USE_SERIAL.println() vs. Serial.println()

Some sketches use USE_SERIAL.println(), some Serial.println().
I found infos about Serial, but not about USE_SERIAL.

I work with an ESP8266-12E.

Which one should I use, what is the difference and where can I find infos?

Thanx for supporting!

-Didix

Which one should I use

Whichever one works, and output the data you want.

what is the difference and where can I find infos?

No idea. Some context, like the code that uses USE_SERIAL, would be useful.

@Didix - thanks for your post (now deleted), but the onus is on you to provide examples (preferably the ones you're interested in), not make the rest of us go looking for them.

Does this help? #define USE_SERIAL Serial

AWOL:
@Didix - thanks for your post (now deleted), but the onus is on you to provide examples (preferably the ones you're interested in), not make the rest of us go looking for them.
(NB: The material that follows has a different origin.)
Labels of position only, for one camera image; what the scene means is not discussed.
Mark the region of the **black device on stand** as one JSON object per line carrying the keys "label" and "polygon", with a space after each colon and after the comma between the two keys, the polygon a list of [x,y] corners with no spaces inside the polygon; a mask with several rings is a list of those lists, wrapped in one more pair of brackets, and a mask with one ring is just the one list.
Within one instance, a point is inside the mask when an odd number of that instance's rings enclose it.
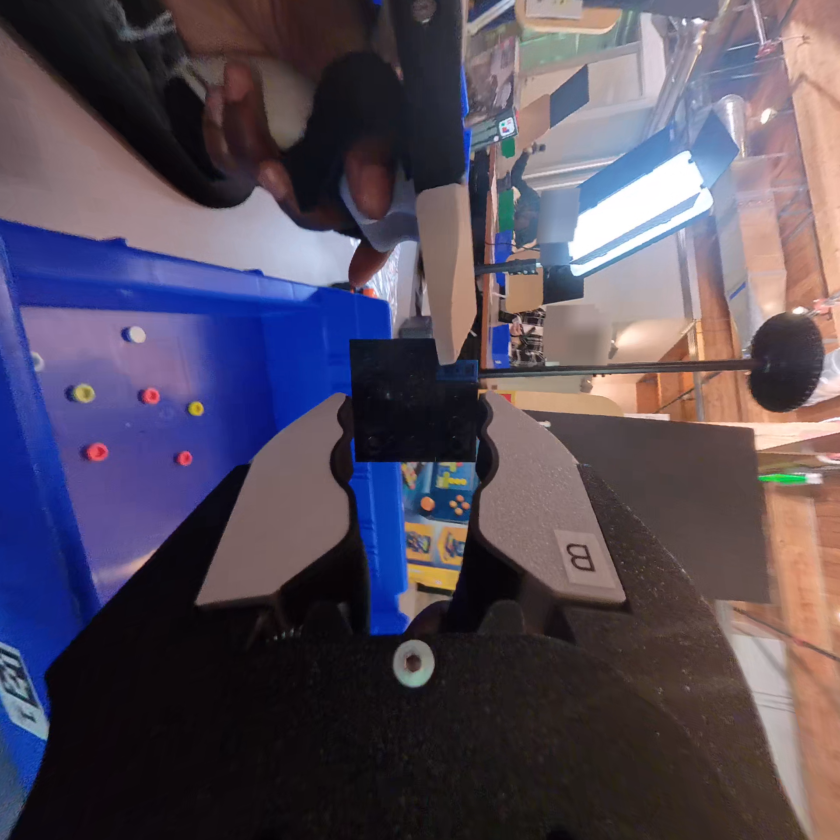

Sory, I didn't mean to make you searching. I just wanted to demonstrate, that this was not only the invention of one single coder. There are that many occurencies that it seems to be a common pattern.

AWOL:
Does this help?

#define USE_SERIAL Serial

Again sorry, I was away from coding for many years and I didn't recognize that.
Now I have seen, that all the examples I was looking at are following that pattern.

However, why are they doing that?
Why don't they just use Serial?
Is USE_SERIAL a deprecated pattern that has been replaced by Serial?

Thanx, Didix

However, why are they doing that?
Why don't they just use Serial?

So that they (or you) could easily use, say, Serial1 or a software serial instance instead.

ok, thanx!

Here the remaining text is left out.